Harris, GM’s head of global social media strategy, told Digiday that the automaker’s emphasis on data was about servicing clients at the speed of the real-time Web. By combining data about car owners’ social media activity with its data on their car and service histories, GM hopes to successfully address customers’ problems after they tweet about it, she said.
If they were to receive enough Twitter complaints, for example, GM could inform its product development team about a possible brake issue with a new model. If someone complains about the new GMC truck, GM wants to know if the person is a frustrated brand loyalist or a mere troll. GM would also like to be able to recognize and reward Cadillac owners who praise the design of a new model on social.

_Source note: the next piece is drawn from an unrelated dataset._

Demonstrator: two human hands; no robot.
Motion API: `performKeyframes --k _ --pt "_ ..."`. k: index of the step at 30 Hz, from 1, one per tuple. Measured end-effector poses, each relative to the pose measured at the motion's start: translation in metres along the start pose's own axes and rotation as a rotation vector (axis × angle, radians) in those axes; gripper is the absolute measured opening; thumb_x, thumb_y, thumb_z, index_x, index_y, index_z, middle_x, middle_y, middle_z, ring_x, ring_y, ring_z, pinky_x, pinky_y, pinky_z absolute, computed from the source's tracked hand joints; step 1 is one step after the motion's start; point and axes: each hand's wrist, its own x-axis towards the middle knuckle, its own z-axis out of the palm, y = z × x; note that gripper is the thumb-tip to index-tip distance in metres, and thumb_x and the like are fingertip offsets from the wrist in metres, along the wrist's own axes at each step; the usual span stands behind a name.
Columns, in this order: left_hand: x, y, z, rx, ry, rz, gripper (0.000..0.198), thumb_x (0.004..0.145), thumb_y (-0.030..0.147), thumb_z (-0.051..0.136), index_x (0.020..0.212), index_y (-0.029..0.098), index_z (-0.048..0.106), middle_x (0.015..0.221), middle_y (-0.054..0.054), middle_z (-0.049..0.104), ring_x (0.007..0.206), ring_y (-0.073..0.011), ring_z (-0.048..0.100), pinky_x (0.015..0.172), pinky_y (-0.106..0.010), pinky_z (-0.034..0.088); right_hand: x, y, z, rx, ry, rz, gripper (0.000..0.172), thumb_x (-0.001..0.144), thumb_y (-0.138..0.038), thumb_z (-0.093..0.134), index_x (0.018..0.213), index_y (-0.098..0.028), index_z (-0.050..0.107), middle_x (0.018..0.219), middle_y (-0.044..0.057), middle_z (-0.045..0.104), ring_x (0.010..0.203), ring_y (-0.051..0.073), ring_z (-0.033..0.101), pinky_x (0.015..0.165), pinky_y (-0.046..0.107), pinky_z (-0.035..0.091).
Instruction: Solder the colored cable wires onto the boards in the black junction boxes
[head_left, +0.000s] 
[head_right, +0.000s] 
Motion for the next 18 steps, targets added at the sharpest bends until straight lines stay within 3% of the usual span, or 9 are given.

— GMC (@ThisIsGMC) January 29, 2014
GM has had a complicated relationship with social media over the years. In May 2012, it decided to end its Facebook advertising campaign after spending $10 million on Facebook the previous year. A year later, GM was back on the social network.
GM and its brands are all more popular on Facebook than Twitter, based on the numbers of likes and followers. GM has more than twice as many Facebook likes (520,000) than it does Twitter followers (220,000). More than five times as many people (533,000) like Buick on Facebook than follow it on Twitter (90,400). Chevrolet’s number of Facebook likes (2.5 million) is more than six times its number of Twitter followers (389,000). Cadillac’s Facebook presence (more than 1.6 million likes) is more than eight times its Twitter presence (196,000). GMC’s ratio of Facebook likes (more than 1 million) to Twitter followers (116,000) ratio is the highest at more than nine. To be fair, it’s harder to organically reach a Facebook follower than one on Twitter.
Harris said that shirking social data might not cripple a business’s image, but it certainly won’t help. Social is a vast source of consumer sentiment, and to leave it untapped is unwise, she said.
“Not knowing about someone’s social history is not horrible, but it’s not good either,” Harris said. “It shows you care enough about your customer to know their problems and how you can help them.”